Portugal ajudou Bolsonaro a ganhar o debate nas redes sociais
A ideia de que as eleições, num país, são uma decisão soberana dos seus nacionais precisa de ser relativizada. No Brasil, por exemplo, há agora provas de que a campanha presidencial que importa - a que decorre online - foi produzida dentro e fora do território. Quase metade dos propagandistas mais ativos (44,5%) podem ter participado na eleição além-fronteiras. Apenas 55,5% estavam, garantidamente, no Brasil. Uma parte significativa (37,9%) não pode ser localizada geograficamente. Os restantes intervieram do estrangeiro. Desses, 1412 estavam em Portugal.
Esta é uma das conclusões de um estudo da Alto Data Analytics, uma equipa de cientistas informáticos e especialistas de dados, que estudou a campanha presidencial no Brasil nas redes online.
Portugal aparece identificado como o país estrangeiro onde foram produzidos mais conteúdos da campanha externa de Jair Bolsonaro. Essa divisão geográfica mostra, ainda, que vieram da Argentina e da Venezuela, em sentido contrário, a maioria das publicações afetas a Fernando Haddad, o candidato do PT.
Não é possível saber, com os dados revelados pelo estudo da Alto Analytics, se os apoios online de Bolsonaro em Portugal eram contributos reais - de cidadãos brasileiros envolvidos no debate político - ou se, pelo contrário, eram parte dos detetados "falsos perfis" com que Bolsonaro conseguiu vencer, de forma clara, a batalha online.
Um dos dados mais relevantes deste relatório é o que mostra a influência dos bots - como são conhecidas as aplicações de software que permitem mecanizar a presença nas redes de perfis falsos. Como é que se prova que isso existe?
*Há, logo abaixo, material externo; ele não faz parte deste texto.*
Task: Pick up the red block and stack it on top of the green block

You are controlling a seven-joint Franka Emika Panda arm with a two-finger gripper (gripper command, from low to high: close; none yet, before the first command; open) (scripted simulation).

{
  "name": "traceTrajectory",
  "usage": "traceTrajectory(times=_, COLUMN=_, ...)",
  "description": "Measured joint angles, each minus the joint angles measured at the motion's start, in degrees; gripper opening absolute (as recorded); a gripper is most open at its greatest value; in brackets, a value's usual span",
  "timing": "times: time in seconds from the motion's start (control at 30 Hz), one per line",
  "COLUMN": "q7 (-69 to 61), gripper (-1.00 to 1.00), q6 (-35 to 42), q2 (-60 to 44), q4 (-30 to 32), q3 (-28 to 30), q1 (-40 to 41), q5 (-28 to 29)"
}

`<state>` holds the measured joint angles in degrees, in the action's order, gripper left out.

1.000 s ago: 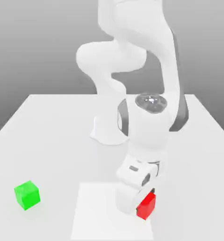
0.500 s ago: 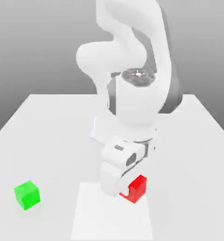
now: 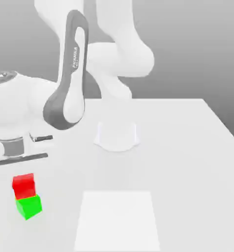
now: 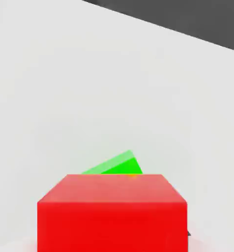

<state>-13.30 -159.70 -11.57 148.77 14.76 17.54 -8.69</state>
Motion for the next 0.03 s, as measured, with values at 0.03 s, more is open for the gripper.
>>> traceTrajectory(times=0.03, q7=0.0, gripper=1.0, q6=0.0, q2=0.0, q4=0.0, q3=0.0, q1=0.0, q5=0.0)
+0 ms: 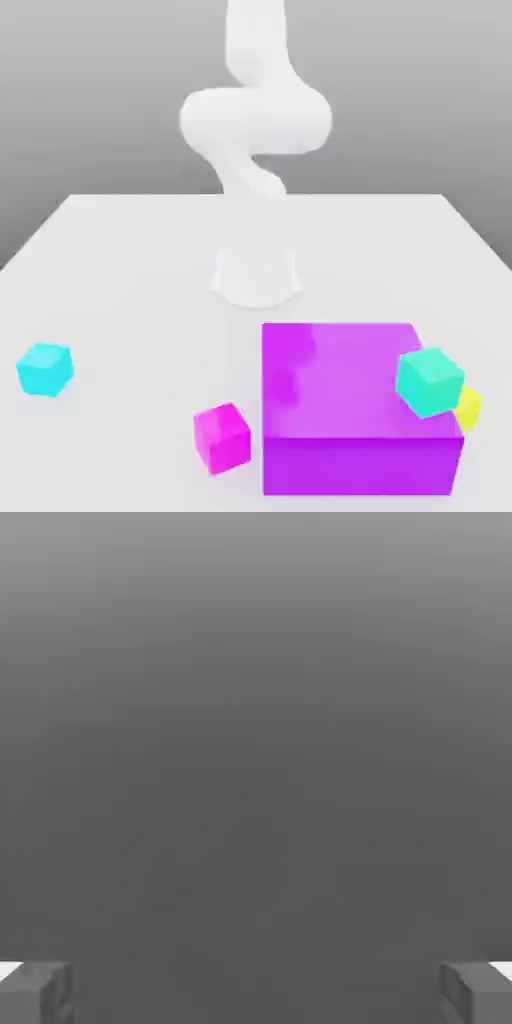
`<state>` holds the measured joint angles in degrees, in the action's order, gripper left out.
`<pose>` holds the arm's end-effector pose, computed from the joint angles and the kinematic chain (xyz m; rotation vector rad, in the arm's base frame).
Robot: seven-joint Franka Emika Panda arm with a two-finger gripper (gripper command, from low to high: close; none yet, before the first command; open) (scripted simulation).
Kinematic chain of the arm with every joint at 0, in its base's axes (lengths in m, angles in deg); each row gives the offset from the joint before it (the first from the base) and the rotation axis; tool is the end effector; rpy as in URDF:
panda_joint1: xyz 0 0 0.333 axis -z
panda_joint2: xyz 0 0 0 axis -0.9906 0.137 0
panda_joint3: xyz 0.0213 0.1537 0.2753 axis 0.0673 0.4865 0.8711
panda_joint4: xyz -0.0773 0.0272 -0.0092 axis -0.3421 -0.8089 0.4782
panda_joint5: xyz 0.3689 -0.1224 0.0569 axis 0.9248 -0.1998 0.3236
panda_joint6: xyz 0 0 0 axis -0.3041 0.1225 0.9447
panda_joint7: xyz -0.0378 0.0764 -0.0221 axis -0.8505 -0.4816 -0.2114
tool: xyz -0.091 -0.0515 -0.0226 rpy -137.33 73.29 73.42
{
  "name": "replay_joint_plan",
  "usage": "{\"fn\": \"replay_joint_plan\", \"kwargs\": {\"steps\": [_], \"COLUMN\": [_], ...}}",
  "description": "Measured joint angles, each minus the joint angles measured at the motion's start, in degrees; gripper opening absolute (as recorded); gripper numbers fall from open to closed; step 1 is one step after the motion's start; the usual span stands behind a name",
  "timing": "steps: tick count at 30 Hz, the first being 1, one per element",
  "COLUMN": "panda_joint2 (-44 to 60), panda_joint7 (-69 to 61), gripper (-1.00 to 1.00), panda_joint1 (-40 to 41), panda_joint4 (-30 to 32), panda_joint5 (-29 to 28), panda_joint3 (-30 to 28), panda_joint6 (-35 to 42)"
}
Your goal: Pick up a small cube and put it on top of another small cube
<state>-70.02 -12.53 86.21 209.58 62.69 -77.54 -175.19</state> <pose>0.3803 -0.0336 0.6647 -2.3866 1.2653 -0.9317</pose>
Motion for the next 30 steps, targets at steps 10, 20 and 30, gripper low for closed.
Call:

Registando um "nível anormal de atividade" de cada um desses perfis no debate. Bolsonaro, que tinha muito menos perfis de apoiantes do que os seus adversários (cerca de um terço), conseguiu ter o triplo da atividade.
Estes são os números concretos, registados pelo relatório: "O centro-esquerda era a maior comunidade: 138 802 utilizadores gerando 1 780 305 mensagens, 13 por utilizador. A comunidade da direita era mais ativa: com apenas 50 355 utilizadores gerando 5 921 834 mensagens, 117 por utilizador, o que pode ser considerado um sinal antecipado de nível anormal de atividade."
Houve, aparentemente, bots (que é um diminutivo de robot) em todos os campos políticos. Mas Bolsonaro liderou esse território. Aqui falamos apenas de uma atividade online que denuncia automação, ou seja, que não está ao alcance do que é considerado o "normal comportamento humano". No Twitter, por exemplo, falamos de casos de utilizadores com mais de 4000 retweets.
O Alto Data Analytics detetou utilizadores anormais de alta atividade no Twitter, ou seja, além da automação normal do comportamento humano. Ao analisar utilizadores com ou mais de 4000 retweets e outros que se ficavam no patamar seguinte, entre 1500 e 3999 retweets, os autores do relatório estimaram que 30% de todos os retweets nas comunidades direita e esquerda foram publicados por apenas 1,3% dos utilizadores. O grupo de apoio a Bolsonaro inclui 663 utilizadores com essa atividade "anormal", enquanto a esquerda toda (Haddad, Ciro Gomes, Marina Silva) tinha 290 utilizadores com esses níveis altos de atividade.
"O impacto digital de Bolsonaro foi muito superior ao de qualquer outro candidato no Twitter. A sua comunidade reuniu seis dos 15 perfis mais influentes da rede", sublinha o relatório. Entre os domínios mais partilhados pelos apoiantes de Bolsonaro está um site norte-americano (o que também é incomum). Chama-se Gab.ai e, segundo a Wikipédia, é "uma plataforma para os defensores da supremacia branca e a alt-right".
Os temas lançados pelo Gab.ai na campanha brasileira, a favor de Bolsonaro, são em tudo semelhantes aos de outros partidos populistas no resto do mundo: #ImprensaCretina (Bolsonaro como vítima dos media e da "esquerda fascista") e #PesquisasMENTEM (as sondagens não são confiáveis).
O conjunto dos apoiantes de Bolsonaro atingiu outro número que revela o profissionalismo desta campanha de um novo tempo: duplicaram a sua atividade à medida que a eleição se aproximava (de 30 mil para 60 mil mensagens diárias nas redes). "A sua atividade foi contínua sem que houvesse uma hora do dia sem publicar", revela o relatório.
NOTÍCIA ATUALIZADA: Foram acrescentados os números sobre os participantes na campanha digital que intervieram sem qualquer geo-localização detetada.